Which lines in the listing below contain the word "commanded"? Copy each one.

=-=-=

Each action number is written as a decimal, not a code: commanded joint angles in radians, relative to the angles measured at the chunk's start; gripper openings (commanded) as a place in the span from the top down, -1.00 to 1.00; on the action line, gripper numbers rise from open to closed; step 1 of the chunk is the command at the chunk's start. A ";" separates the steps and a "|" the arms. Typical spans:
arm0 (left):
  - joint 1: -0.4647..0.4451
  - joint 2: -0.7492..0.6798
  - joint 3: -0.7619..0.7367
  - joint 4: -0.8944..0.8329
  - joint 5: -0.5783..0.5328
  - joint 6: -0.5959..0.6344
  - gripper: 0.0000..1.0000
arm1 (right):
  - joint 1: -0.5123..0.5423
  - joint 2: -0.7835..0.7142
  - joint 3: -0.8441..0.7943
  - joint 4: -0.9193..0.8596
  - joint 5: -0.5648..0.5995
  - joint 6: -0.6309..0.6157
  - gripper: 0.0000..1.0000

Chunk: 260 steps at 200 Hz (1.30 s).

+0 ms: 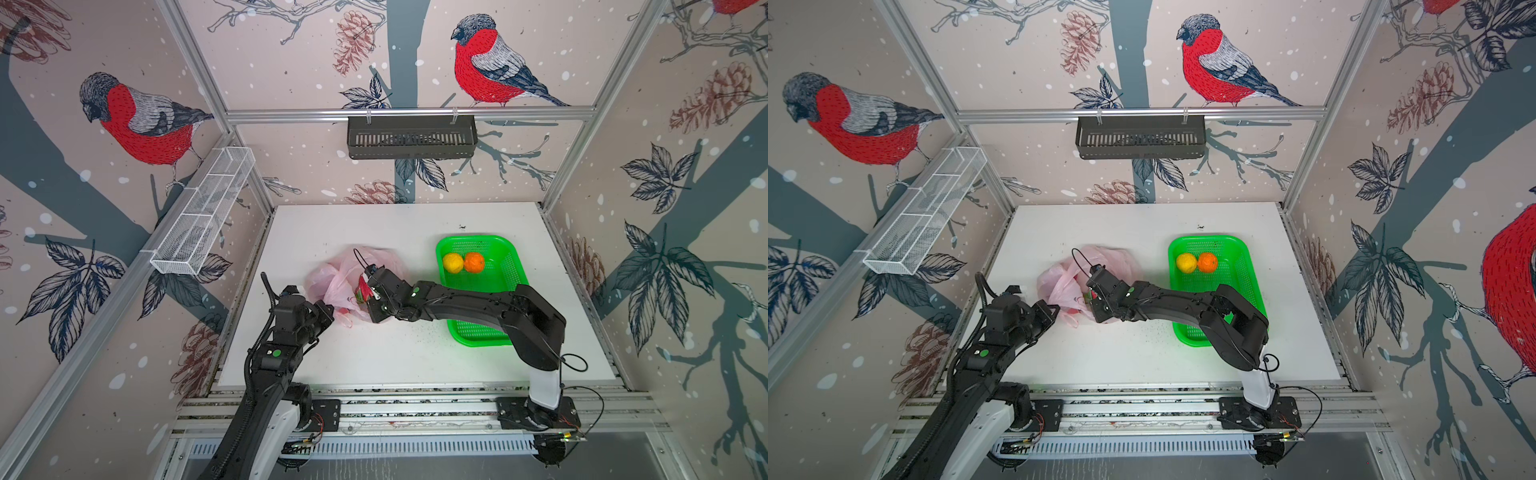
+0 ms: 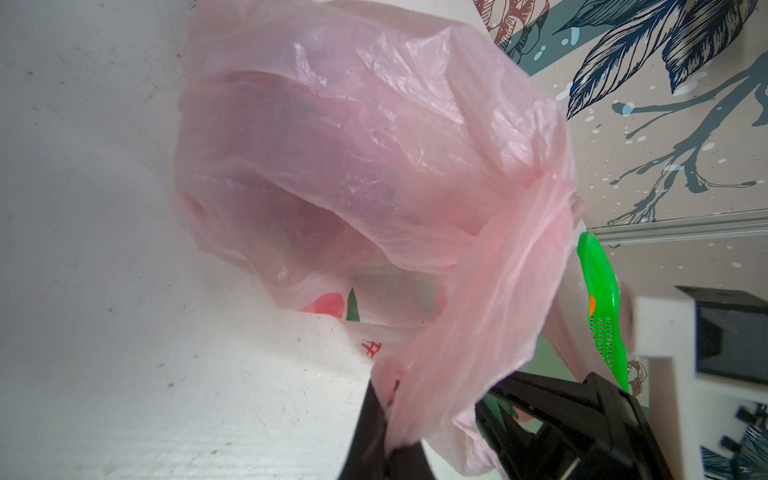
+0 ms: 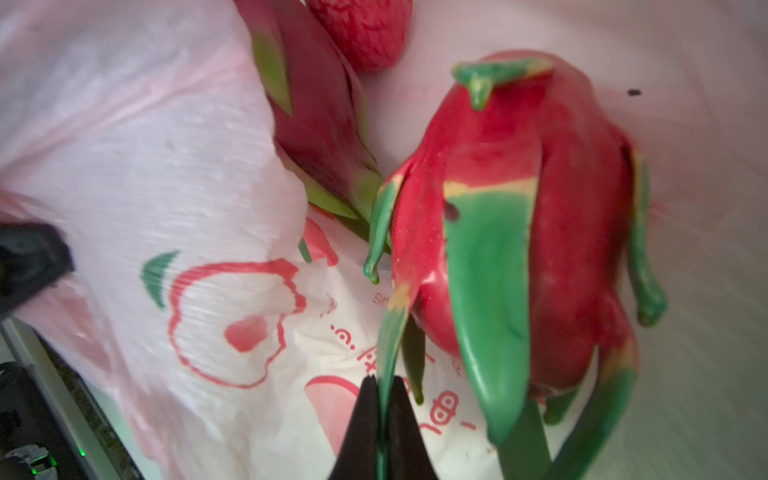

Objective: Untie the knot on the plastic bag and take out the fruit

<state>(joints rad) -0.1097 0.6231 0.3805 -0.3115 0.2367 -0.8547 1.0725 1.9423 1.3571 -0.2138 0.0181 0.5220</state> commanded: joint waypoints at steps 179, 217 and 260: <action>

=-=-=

● **TASK RESULT**:
Each action number is written as a decimal, not a code: commanded joint angles in radians, relative to the angles measured at the chunk's start; gripper openings (commanded) as a place in the span from the top down, -1.00 to 1.00; on the action line, gripper numbers rise from open to closed; step 1 of the chunk is the command at the chunk's start. A ";" separates the steps and a "|" the arms. Typical spans:
<state>(joints rad) -0.1097 0.6231 0.3805 -0.3115 0.2367 -0.8547 1.0725 1.9423 1.3571 -0.2138 0.0181 0.5220</state> commanded: joint waypoints at steps 179, 217 and 260: <action>

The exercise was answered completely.